Au micro de la Grande interview Europe 1 et Cnews, Aurore Bergé, ministre déléguée chargée de l'Egalité et de la Lutte contre les discriminations, déplore un "sentiment d'impunité chez les auteurs" d'actes antisémites alors qu'elle a présenté le 9 juillet dernier un projet de loi de "cohésion républicaine par la lutte contre le racisme et l’antisémitisme".
Invitée de la Grande interview Europe 1 et Cnews ce lundi 13 juillet, Aurore Bergé, ministre déléguée chargée de l'Egalité et de la Lutte contre les discriminations, pointe un "sentiment d'impunité chez les auteurs" d'actes antisémites.
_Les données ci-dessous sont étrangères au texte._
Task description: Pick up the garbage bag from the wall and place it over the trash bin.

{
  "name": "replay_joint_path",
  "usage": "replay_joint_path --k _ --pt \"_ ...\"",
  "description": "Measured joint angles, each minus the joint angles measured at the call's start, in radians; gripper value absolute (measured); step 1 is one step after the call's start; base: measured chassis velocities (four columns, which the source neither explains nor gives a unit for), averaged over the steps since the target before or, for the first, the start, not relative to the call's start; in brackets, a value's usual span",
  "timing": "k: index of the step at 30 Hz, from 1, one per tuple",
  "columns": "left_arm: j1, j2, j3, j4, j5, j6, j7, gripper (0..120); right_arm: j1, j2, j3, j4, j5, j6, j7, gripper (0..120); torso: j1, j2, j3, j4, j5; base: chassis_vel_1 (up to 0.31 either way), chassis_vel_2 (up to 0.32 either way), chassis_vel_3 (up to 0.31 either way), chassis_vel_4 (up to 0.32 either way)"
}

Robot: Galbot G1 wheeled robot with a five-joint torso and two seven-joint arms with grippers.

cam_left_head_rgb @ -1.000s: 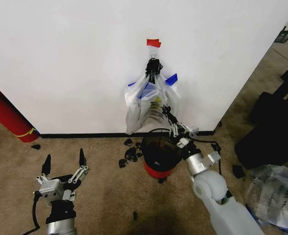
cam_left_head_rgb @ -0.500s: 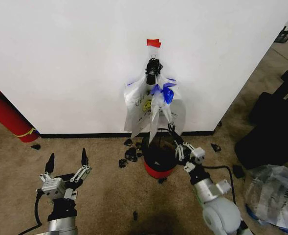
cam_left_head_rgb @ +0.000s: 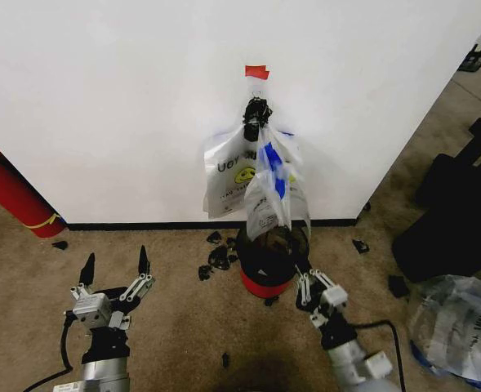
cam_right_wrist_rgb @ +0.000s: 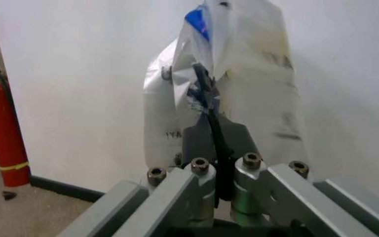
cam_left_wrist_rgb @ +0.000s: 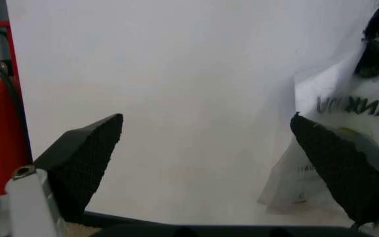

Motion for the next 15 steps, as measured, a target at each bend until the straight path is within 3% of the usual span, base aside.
replay_joint_path --k 6,15 --pt "-0.003 0.001 -0.002 0.012 -0.006 0.000 0.000 100 -0.078 0.031 0.019 -0.027 -0.018 0.083 0.010 0 0.000 0.000 0.000 -0.0001 -0.0001 0.000 0.000 0.000 0.000" --pt "-0.004 -0.004 0.002 0.014 -0.002 0.003 0.000 100 -0.120 0.040 0.023 -0.038 -0.024 0.129 0.023 0 0.000 0.000 0.000 0.0000 0.0000 0.000 0.000 0.000 0.000"
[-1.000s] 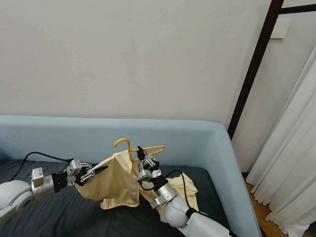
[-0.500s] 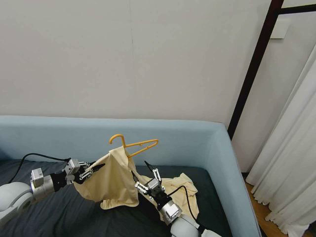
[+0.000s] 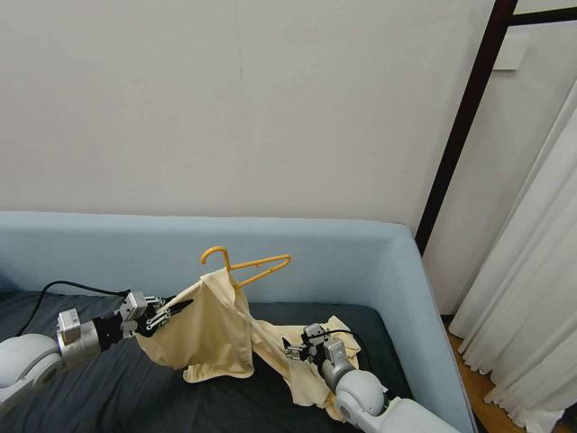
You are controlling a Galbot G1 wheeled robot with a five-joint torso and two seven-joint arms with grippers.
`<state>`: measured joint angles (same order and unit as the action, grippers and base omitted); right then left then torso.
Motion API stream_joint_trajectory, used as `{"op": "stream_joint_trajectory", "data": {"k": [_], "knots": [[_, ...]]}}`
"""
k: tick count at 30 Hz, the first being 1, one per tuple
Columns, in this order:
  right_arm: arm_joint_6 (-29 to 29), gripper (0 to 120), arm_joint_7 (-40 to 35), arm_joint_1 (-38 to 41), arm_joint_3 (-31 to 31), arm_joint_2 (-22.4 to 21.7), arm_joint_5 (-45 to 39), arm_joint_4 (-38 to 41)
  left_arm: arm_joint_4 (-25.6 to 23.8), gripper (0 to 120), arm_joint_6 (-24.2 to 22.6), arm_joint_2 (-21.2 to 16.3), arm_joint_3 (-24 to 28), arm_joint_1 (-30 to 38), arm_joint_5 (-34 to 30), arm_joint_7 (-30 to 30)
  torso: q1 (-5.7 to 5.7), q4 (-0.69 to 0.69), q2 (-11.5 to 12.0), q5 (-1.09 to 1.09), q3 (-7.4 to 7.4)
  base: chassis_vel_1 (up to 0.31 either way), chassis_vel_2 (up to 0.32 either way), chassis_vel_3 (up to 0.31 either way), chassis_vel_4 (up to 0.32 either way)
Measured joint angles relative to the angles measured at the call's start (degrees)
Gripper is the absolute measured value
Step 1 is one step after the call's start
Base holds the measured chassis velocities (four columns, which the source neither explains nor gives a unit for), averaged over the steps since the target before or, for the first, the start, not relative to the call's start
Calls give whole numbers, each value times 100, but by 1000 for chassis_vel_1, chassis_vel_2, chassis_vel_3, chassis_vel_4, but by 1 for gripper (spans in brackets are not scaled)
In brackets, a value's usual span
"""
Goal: Pick up the clothes from the sofa and hang them on the clothes hanger.
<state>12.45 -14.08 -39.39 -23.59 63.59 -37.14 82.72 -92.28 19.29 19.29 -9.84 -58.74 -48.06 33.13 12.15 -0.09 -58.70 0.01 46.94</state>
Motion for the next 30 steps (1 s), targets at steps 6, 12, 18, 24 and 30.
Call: {"op": "stream_joint_trajectory", "data": {"k": [6, 12, 18, 24, 30], "knots": [[164, 100, -41, -2, -49, 72, 322, -122, -25, 7, 7, -1, -13, -5, 3, -3, 0, 0, 0, -1, 0, 0, 0, 0, 0], [279, 93, -209, 2, -127, 169, 453, -211, -63, 7, 35, -9, -47, -41, 5, -4, 0, 0, 0, -1, 0, 0, 0, 0, 0], [302, 81, -228, 73, -216, 241, 556, -350, -95, 7, 55, -12, -51, -48, 5, -4, 0, 1, 0, -1, 0, 0, 0, 0, 0], [302, 58, -220, 143, -229, 302, 550, -477, -137, 7, 64, -16, -51, -54, 5, -4, 0, 0, 0, -1, 0, 0, 0, 0, 0], [351, 41, -170, 182, -242, 302, 496, -493, -124, 7, 83, -17, -51, -48, 6, -4, 0, 0, 0, -1, 0, 0, 0, 0, 0]]}}
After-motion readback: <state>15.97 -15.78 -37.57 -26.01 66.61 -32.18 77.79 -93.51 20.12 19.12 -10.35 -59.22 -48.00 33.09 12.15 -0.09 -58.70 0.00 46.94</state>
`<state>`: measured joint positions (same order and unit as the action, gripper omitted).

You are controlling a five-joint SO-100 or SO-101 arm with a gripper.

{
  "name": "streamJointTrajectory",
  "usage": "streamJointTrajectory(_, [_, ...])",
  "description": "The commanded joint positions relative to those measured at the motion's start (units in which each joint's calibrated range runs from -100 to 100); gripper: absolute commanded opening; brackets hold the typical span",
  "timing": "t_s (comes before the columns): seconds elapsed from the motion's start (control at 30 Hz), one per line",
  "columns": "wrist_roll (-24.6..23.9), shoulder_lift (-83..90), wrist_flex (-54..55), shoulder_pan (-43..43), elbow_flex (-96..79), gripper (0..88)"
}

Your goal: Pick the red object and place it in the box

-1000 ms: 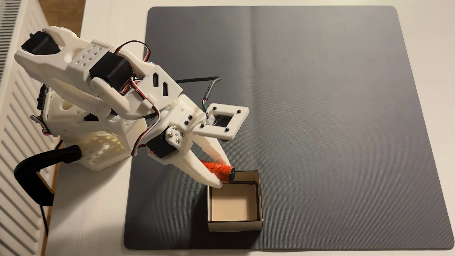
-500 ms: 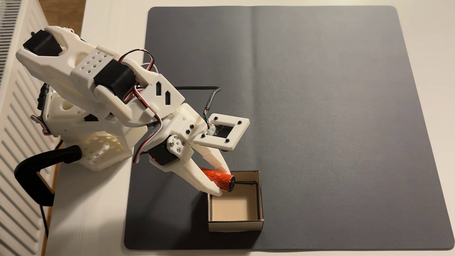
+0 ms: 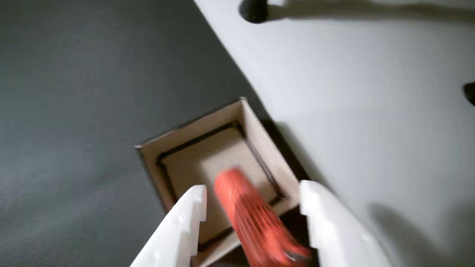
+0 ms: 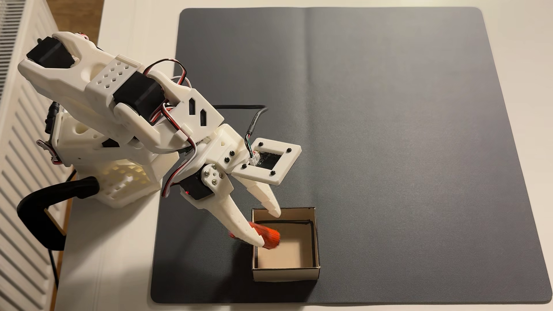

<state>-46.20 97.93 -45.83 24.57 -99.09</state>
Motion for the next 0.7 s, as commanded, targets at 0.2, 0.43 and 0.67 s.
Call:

"Ils considèrent qu'ils sont libres de continuer à tenir des propos ou à avoir des atteintes qui sont des atteintes aussi physiques, et un sentiment de solitude de la part des victimes", poursuit-elle.
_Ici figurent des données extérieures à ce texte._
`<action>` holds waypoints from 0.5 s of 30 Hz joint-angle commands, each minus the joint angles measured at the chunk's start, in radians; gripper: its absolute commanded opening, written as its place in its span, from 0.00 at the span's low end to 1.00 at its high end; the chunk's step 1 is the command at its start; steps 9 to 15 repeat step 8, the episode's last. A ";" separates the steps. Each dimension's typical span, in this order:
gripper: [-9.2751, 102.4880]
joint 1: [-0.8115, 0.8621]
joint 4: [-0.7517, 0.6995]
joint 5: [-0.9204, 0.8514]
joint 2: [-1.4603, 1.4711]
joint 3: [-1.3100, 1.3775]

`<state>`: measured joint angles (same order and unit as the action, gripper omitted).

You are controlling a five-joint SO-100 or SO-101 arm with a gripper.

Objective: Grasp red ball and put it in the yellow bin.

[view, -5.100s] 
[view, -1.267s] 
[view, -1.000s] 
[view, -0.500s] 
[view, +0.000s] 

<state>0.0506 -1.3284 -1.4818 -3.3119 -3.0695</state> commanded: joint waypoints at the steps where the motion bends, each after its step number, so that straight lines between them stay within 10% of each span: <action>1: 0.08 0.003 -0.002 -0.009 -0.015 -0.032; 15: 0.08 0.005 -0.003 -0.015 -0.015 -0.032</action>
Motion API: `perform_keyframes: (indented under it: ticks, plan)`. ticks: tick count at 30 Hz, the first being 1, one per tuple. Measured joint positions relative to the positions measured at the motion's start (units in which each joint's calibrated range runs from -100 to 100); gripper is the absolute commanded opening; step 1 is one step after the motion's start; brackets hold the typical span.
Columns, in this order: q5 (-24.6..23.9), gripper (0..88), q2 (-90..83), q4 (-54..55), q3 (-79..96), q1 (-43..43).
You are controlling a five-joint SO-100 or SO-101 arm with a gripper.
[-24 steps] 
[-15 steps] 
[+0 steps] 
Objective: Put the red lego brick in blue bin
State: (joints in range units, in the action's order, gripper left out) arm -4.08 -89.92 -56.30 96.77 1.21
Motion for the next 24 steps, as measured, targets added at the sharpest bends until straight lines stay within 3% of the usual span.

Des agressions insupportables
Jeudi 9 juillet, la ministre a présenté en conseil des ministres le projet de loi de "cohésion républicaine par la lutte contre le racisme et l’antisémitisme". D'après elle, ce projet de loi pourrait permettre notamment de constituer les associations en parties civiles en cas de plaintes pour des actes racistes ou antisémites. "Et même l'État qui pourra porter plainte à la place des agents publics, je pense notamment à nos enseignants qui sont aussi victimes de ces attaques", continue la ministre.
"Ce sont ces agressions qui sont insupportables et dont vous avez le sentiment qu'elles ne comptent pas assez. La loi viendra changer cela", conclut Aurore Bergé.